Marc Mackenzie, PhD, FCCPM

Marc MacKenzie

Assistant Professor, Division of Medical Physics, Department of Oncology, University of Alberta

Director of Medical Physics, Community Oncology

BSc Physics: U of New Brunswick - 1993
MSc Physics: U of Alberta -1996
PhD Physics: U of Alberta -2000

Member: Canadian College of Physicists in Medicine
Fellow: Canadian College of Physicists in Medicine

Research Interests

My research interests of late have been in the areas of radiation dosimetry, Monte Carlo methods as applied to radiation therapy, and the optimizing of intensity modulated radiation therapy, especially as it pertains to helical tomotherapy.

Radiation Dosimetry

Accurate assessment of the quantity of radiation energy, also denoted as 'radiation dose' or simply 'dose', that is imparted to the patient is key in radiation therapy.

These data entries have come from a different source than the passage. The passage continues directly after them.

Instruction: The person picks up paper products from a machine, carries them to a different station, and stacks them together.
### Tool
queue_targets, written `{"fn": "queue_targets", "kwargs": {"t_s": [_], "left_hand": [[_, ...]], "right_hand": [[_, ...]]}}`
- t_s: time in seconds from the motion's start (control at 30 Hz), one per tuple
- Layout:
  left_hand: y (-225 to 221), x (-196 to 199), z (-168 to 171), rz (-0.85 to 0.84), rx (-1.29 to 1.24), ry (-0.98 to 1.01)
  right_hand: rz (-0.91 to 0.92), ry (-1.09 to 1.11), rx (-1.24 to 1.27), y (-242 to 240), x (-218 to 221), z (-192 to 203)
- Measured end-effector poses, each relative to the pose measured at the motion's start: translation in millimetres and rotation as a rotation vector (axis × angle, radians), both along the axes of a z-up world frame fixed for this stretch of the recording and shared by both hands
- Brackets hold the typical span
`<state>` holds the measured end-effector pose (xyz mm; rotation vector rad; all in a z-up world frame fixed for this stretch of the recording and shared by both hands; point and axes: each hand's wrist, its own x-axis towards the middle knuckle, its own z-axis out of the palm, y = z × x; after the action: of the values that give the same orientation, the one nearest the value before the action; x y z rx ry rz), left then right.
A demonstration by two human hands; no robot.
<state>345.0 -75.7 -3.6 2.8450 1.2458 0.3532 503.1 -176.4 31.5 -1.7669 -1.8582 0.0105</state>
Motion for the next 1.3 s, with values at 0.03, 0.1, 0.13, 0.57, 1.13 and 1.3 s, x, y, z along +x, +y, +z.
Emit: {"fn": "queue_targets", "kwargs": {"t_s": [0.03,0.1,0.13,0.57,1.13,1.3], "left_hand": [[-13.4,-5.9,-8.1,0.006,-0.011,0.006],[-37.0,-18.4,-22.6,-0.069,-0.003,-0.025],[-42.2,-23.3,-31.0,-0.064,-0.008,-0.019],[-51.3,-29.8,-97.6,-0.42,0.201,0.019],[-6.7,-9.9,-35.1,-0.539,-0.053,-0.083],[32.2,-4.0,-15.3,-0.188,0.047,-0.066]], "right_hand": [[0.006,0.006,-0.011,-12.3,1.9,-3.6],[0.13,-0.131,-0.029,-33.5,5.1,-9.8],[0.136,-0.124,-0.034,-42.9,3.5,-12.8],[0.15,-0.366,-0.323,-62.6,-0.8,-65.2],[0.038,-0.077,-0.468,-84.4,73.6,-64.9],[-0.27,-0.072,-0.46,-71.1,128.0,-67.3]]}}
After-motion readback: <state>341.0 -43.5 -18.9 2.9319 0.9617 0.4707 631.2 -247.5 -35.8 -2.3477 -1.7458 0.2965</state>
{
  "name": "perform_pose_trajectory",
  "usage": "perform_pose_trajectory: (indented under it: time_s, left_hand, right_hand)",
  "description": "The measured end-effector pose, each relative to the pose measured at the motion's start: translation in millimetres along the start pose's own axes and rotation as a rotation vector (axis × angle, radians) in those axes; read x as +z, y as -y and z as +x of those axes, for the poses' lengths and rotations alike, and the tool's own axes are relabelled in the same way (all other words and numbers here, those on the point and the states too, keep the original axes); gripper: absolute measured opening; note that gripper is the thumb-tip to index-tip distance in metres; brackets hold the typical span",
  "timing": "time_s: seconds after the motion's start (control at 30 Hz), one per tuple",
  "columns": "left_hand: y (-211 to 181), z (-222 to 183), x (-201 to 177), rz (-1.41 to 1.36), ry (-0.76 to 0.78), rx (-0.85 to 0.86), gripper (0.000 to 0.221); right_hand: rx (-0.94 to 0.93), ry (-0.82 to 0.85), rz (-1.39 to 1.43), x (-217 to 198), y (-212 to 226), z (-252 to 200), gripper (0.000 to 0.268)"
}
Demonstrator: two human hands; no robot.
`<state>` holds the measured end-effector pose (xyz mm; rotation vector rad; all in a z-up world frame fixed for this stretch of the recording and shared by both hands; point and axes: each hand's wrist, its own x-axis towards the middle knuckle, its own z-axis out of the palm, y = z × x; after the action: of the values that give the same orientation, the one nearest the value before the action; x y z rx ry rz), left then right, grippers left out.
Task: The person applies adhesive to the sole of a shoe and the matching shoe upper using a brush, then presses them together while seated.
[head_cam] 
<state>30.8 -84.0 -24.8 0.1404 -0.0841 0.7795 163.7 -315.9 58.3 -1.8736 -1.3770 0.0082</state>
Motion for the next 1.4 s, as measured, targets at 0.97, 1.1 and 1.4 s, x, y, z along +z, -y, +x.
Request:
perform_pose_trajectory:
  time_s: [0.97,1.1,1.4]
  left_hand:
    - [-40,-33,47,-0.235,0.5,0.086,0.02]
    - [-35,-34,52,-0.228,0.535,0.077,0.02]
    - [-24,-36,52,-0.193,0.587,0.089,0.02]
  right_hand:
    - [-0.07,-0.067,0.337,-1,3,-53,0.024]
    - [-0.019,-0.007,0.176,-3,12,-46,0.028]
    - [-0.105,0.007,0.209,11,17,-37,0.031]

Clinical experience dictates that certain levels of radiation dose will achieve the desired tumour control, and that certain levels of radiation to nearby healthy tissues can be tolerated without undue complications. Knowing how much dose both healthy and diseased tissues receive is therefor needed to achieve the desired clinical outcome. As well, quantifying patient response as a function of dose delivered may feed directly into radiobiological modeling, and to ensure that the data collected is of optimal quality requires accurate assessment of dose delivered. Methods which have been developed or refined at our centre involve the use both novel and conventional detectors.

Monte Carlo Methods

The most sophisticated and accurate means of calculating radiation dose and radiation interactions is by direct simulation of individual photons using known interaction probabilities. This technique is known as a Monte Carlo method, and for the accuracy required for most medical physics applications this may involve the simulation of billions of photons. These methods may be used to determine the quantities used in converting measured charge values from ionization chambers to dose, or in determining the response of other novel detectors to therapy beams (e.g. CR plates). Both of these remain active areas of research in medical physics.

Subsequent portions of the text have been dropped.